Nascida em 1930, dona Ruth foi uma intelectual respeitada no Brasil e no exterior, com forte engajamento social.Sensível e discreta. Culta e inteligente. Ruth Vilaça Corrêa Leite Cardoso nasceu em Araraquara, interior de São Paulo, e cedo descobriu a vocação para a vida acadêmica.
Estudou na faculdade de Filosofia Letras e Ciências Humanas da Universidade de São Paulo e foi lá, em 1948, que conheceu Fernando Henrique Cardoso. Quatro anos depois, estavam casados.
Tiveram três filhos. Dona Ruth era doutora em antropologia e atuou como professora e pesquisadora nas universidades do Chile; Berkeley e Columbia nos Estados Unidos e na Universidade de São Paulo, onde conquistou espaço privilegiado entre os docentes.

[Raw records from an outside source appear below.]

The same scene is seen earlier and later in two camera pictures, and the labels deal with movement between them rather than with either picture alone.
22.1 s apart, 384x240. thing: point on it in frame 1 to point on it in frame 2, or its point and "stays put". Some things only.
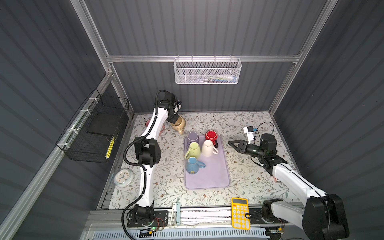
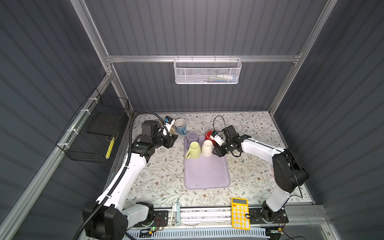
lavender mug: x=192 y=136 stays put
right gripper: x=242 y=151 to x=219 y=152
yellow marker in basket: x=111 y=145 stays put
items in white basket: x=221 y=78 stays put
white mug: x=208 y=149 stays put
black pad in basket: x=104 y=123 stays put
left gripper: x=175 y=116 to x=169 y=140
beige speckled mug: x=179 y=125 to x=172 y=130
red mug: x=212 y=135 stays put
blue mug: x=192 y=166 to x=180 y=124
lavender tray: x=215 y=174 stays put
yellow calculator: x=239 y=208 stays put
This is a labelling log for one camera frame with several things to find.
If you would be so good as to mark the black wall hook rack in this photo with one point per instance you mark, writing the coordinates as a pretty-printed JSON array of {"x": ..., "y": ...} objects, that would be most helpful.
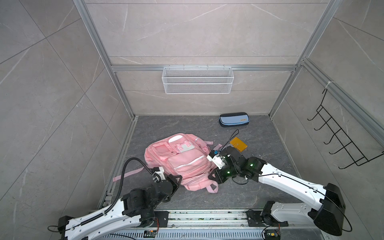
[{"x": 347, "y": 145}]

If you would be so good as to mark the pink school backpack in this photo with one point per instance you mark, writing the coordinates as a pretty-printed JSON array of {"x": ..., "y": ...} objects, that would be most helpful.
[{"x": 184, "y": 155}]

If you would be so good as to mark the blue pencil case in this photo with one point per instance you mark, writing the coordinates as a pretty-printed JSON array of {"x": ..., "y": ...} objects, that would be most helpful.
[{"x": 234, "y": 119}]

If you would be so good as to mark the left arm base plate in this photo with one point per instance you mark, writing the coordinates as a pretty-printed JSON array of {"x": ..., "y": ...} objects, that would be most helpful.
[{"x": 161, "y": 219}]

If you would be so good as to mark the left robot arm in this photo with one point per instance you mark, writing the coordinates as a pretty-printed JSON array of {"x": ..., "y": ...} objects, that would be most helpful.
[{"x": 135, "y": 209}]

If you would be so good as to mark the white wire mesh basket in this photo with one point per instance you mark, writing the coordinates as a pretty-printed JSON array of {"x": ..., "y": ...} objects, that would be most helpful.
[{"x": 197, "y": 80}]

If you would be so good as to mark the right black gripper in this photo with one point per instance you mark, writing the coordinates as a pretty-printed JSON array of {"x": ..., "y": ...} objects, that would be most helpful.
[{"x": 218, "y": 177}]

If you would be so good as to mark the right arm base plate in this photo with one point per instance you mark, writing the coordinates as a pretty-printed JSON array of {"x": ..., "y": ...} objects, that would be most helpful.
[{"x": 262, "y": 219}]

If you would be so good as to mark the aluminium mounting rail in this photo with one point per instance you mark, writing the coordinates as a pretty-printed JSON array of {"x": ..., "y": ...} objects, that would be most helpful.
[{"x": 207, "y": 219}]

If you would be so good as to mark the yellow card wallet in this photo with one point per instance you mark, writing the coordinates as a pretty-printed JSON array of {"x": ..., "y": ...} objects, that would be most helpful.
[{"x": 238, "y": 144}]

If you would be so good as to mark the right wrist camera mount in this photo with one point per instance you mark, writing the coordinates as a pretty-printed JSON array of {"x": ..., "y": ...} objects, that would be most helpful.
[{"x": 214, "y": 157}]

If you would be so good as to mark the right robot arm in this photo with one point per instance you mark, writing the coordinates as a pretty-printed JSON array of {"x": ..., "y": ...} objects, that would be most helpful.
[{"x": 322, "y": 205}]

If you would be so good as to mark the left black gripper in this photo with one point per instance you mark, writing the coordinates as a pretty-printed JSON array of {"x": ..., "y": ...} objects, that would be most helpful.
[{"x": 175, "y": 184}]

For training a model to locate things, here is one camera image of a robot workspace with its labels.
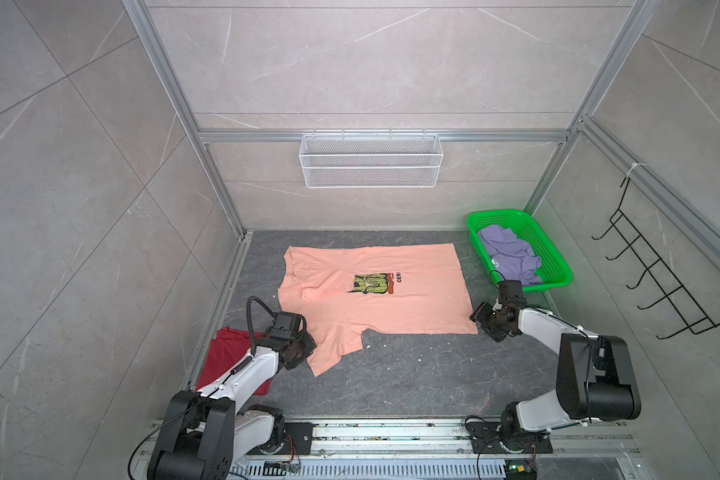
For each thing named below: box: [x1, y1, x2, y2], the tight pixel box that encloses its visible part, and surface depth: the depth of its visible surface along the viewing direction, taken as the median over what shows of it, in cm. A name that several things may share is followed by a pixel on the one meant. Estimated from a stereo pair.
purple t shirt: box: [478, 225, 543, 286], surface depth 112 cm
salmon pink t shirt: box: [278, 243, 478, 377], surface depth 103 cm
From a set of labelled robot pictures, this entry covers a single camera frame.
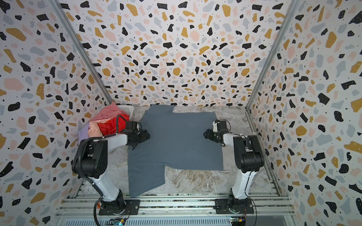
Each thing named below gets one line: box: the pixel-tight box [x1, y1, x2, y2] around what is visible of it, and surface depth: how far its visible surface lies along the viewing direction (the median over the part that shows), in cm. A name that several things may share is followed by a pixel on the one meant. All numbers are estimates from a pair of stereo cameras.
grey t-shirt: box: [127, 104, 224, 198], surface depth 95 cm
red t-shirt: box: [97, 113, 130, 136], surface depth 92 cm
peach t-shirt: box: [87, 118, 109, 138], surface depth 87 cm
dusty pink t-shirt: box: [88, 102, 129, 123], surface depth 105 cm
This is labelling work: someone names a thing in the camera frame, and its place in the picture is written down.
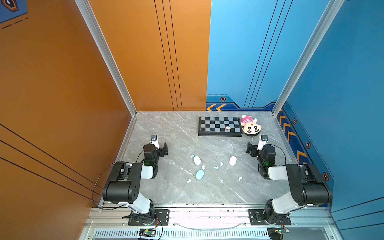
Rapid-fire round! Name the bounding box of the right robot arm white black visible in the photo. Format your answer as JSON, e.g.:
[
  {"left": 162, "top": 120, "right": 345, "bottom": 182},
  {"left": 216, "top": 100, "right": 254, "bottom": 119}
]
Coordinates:
[{"left": 246, "top": 142, "right": 333, "bottom": 225}]

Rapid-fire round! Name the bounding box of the aluminium corner post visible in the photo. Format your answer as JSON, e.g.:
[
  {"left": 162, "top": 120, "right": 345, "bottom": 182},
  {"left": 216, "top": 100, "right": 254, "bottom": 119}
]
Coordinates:
[
  {"left": 272, "top": 0, "right": 345, "bottom": 117},
  {"left": 74, "top": 0, "right": 138, "bottom": 117}
]

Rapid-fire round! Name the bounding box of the light blue earbud case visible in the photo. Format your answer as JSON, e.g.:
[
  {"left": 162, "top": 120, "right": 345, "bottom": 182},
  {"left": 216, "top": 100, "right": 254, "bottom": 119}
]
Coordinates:
[{"left": 196, "top": 170, "right": 205, "bottom": 181}]

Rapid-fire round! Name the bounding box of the white earbud case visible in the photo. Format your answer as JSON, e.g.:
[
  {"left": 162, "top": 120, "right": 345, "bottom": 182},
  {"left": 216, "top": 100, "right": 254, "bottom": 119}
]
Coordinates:
[{"left": 229, "top": 156, "right": 237, "bottom": 166}]

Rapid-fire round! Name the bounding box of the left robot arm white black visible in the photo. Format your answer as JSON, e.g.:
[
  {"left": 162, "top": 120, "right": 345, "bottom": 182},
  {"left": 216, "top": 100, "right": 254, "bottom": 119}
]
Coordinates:
[{"left": 103, "top": 144, "right": 168, "bottom": 226}]

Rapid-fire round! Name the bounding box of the black white chessboard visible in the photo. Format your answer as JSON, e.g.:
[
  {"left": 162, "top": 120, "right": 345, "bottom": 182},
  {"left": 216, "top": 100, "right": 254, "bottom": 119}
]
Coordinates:
[{"left": 198, "top": 117, "right": 242, "bottom": 137}]

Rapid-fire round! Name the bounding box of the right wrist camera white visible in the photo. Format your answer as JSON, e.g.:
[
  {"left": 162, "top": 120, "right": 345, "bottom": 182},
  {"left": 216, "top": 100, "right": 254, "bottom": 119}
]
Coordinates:
[{"left": 257, "top": 135, "right": 269, "bottom": 151}]

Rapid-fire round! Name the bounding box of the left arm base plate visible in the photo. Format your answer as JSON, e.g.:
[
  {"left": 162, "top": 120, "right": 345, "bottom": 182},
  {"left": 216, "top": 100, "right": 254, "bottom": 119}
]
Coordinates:
[{"left": 128, "top": 209, "right": 170, "bottom": 226}]

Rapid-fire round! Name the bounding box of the green circuit board left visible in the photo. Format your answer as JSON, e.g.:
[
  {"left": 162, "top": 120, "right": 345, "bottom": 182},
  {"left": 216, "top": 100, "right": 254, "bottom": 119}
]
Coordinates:
[{"left": 139, "top": 229, "right": 157, "bottom": 239}]

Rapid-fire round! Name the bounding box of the right aluminium corner post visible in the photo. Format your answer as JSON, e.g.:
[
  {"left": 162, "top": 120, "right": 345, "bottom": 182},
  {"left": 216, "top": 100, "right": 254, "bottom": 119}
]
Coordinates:
[{"left": 272, "top": 0, "right": 345, "bottom": 117}]

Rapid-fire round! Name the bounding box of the left aluminium corner post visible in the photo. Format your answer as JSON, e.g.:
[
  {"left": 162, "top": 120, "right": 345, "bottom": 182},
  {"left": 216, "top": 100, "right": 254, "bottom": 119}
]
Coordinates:
[{"left": 74, "top": 0, "right": 138, "bottom": 117}]

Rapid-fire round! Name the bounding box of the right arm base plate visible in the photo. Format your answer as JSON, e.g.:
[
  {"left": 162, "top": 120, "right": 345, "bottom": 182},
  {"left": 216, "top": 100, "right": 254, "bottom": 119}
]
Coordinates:
[{"left": 248, "top": 209, "right": 292, "bottom": 226}]

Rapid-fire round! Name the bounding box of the pink plush doll head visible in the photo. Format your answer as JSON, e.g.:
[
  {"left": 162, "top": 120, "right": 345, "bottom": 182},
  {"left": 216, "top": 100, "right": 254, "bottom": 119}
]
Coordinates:
[{"left": 240, "top": 115, "right": 262, "bottom": 136}]

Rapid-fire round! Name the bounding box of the circuit board right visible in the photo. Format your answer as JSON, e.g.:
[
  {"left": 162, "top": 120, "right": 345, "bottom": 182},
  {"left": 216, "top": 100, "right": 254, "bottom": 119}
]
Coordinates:
[{"left": 275, "top": 226, "right": 290, "bottom": 235}]

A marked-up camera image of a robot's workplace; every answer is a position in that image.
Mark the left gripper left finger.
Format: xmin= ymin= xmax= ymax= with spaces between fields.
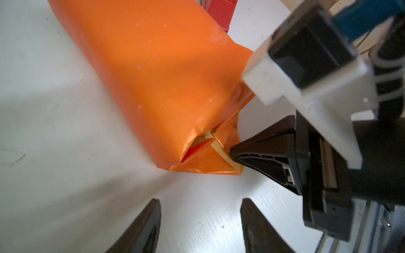
xmin=106 ymin=199 xmax=161 ymax=253

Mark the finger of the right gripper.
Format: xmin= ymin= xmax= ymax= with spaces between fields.
xmin=229 ymin=116 xmax=303 ymax=196

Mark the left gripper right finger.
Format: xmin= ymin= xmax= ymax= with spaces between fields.
xmin=240 ymin=198 xmax=294 ymax=253

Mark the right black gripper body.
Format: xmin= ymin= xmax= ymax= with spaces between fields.
xmin=295 ymin=114 xmax=405 ymax=241

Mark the yellow orange wrapping paper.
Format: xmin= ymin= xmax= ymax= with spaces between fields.
xmin=50 ymin=1 xmax=254 ymax=175

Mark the red tape dispenser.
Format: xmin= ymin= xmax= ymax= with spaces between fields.
xmin=201 ymin=0 xmax=238 ymax=33

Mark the aluminium front rail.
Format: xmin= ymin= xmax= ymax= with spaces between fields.
xmin=315 ymin=200 xmax=405 ymax=253

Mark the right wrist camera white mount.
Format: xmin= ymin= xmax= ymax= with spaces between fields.
xmin=242 ymin=0 xmax=405 ymax=170

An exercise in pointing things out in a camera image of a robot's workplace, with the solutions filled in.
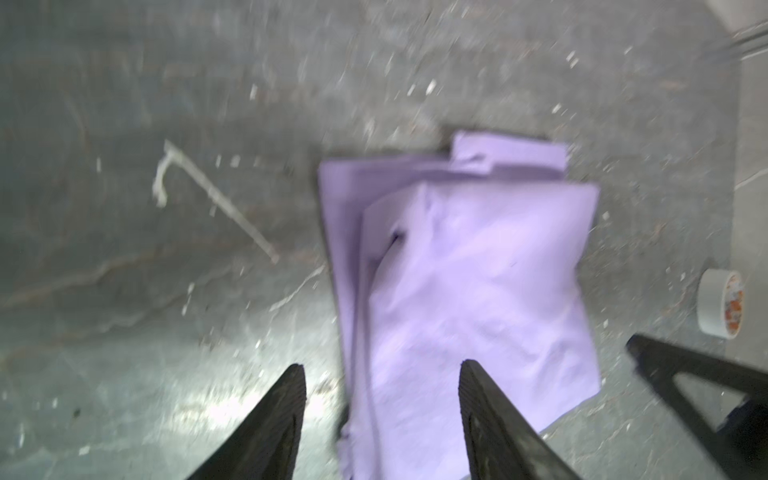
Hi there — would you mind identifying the roll of masking tape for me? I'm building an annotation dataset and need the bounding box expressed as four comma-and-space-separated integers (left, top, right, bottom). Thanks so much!
696, 269, 745, 340

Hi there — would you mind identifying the purple t-shirt with print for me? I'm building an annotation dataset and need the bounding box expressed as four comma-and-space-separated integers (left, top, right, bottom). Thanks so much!
318, 131, 601, 479

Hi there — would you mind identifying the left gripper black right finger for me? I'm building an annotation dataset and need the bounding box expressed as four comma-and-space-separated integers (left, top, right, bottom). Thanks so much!
458, 359, 579, 480

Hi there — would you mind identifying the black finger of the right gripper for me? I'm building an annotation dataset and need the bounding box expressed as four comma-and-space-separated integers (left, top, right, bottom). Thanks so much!
626, 334, 767, 474

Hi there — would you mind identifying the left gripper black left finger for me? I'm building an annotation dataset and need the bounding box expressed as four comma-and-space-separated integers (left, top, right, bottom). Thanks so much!
189, 364, 307, 480

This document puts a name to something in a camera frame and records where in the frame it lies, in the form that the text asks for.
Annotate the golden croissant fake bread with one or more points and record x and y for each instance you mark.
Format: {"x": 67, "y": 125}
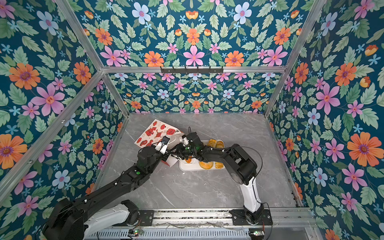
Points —
{"x": 212, "y": 143}

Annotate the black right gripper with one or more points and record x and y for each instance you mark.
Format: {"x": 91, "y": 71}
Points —
{"x": 181, "y": 148}

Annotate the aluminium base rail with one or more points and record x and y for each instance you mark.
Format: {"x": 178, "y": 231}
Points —
{"x": 285, "y": 217}

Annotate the white plastic tray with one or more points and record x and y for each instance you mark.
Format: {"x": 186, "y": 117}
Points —
{"x": 194, "y": 165}

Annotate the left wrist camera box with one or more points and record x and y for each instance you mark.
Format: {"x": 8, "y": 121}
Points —
{"x": 162, "y": 145}

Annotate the orange round fake bread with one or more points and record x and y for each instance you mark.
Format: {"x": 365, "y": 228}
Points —
{"x": 206, "y": 166}

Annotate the red white paper bag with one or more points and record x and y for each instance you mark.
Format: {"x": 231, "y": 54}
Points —
{"x": 155, "y": 133}

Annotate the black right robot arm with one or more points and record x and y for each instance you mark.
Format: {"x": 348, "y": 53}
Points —
{"x": 242, "y": 168}

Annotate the long yellow fake bread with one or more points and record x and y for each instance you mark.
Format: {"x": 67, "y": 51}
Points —
{"x": 220, "y": 145}

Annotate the black hook rail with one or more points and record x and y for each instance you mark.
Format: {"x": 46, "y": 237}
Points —
{"x": 192, "y": 70}

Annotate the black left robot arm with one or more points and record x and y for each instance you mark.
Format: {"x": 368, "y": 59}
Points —
{"x": 80, "y": 218}

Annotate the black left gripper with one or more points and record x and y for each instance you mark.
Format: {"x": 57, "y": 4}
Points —
{"x": 152, "y": 147}

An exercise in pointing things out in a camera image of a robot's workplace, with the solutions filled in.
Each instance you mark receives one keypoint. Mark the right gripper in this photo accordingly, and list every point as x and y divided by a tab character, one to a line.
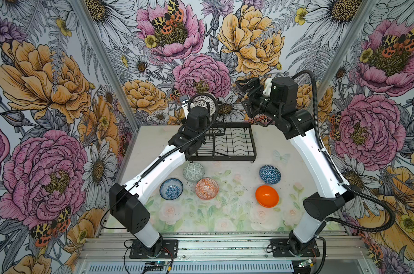
251	83

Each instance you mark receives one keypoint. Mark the maroon patterned white bowl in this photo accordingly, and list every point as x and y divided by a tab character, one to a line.
206	101

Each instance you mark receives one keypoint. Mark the black wire dish rack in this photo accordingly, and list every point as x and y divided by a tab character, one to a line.
227	142

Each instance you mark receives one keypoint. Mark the blue floral bowl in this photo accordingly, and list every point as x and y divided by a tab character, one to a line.
171	189

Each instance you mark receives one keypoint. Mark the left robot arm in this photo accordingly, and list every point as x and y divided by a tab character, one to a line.
127	201

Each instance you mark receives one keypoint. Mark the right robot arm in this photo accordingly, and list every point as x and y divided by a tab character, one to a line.
277	99

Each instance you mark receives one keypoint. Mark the green patterned bowl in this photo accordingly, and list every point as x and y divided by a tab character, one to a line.
193	172

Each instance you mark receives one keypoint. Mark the orange patterned bowl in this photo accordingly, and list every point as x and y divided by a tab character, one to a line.
207	189

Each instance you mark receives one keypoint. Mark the dark blue patterned bowl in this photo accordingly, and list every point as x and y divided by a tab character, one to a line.
270	174

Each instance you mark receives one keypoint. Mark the plain orange bowl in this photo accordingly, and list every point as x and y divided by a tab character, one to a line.
267	196

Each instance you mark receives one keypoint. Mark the green circuit board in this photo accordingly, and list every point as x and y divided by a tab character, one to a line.
157	265

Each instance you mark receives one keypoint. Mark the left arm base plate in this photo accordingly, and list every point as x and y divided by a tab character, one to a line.
163	249

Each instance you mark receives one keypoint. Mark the aluminium front rail frame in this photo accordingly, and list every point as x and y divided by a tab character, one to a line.
222	254

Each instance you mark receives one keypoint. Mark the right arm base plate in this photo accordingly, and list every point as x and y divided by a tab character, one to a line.
289	248

Durante os dois mandatos de Fernando Henrique como presidente da República, manteve uma postura avessa aos holofotes.
Não gostava de ser chamada de primeira dama: considerava um americanismo desnecessário.
Ruth Cardoso esteve presente em grandes encontros com o presidente Fernando Henrique. Sem abrir a mão de sua vida pessoal e profissional.
Não era vaidosa. Ela mesma se maquiava e preferia figurinos de tons neutros. Seu principal interesse era a análise da realidade brasileira. Era clara na defesa de suas posições:
Engajou-se na defesa dos direitos da mulher, e representou o Brasil na grande Conferência Internacional da Mulher, em Pequim, em 1995.
Fez parte do grupo de 113 pessoas anti-racistas que assinaram documento contrário à política de cotas para negros nas universidades.
Ela defendia que as cotas deveriam ser sociais porque há pessoas sem recursos de todas etnias.
Recentemente, deixou de lado seu tom moderado para rebater com veemência a exploração política dos gastos pessoais do ex- presidente e seu marido Fernando Henrique Cardoso.
Em nota, disse que na sua época, “o dinheiro público jamais foi usado em benefício próprio e que nunca tais gastos foram sigilosos”.
O maior legado, e que dona Ruth sempre fez questão de mencionar em suas raras entrevistas, foi o Comunidade Solidária, projeto social criado e presidido por ela em 1995.
Para dar continuidade a esse trabalho, fundou em 2000 a ONG Comunitas, que até hoje segue a diretriz de sua mentora: fortalecer pessoas e comunidades para combater a pobreza.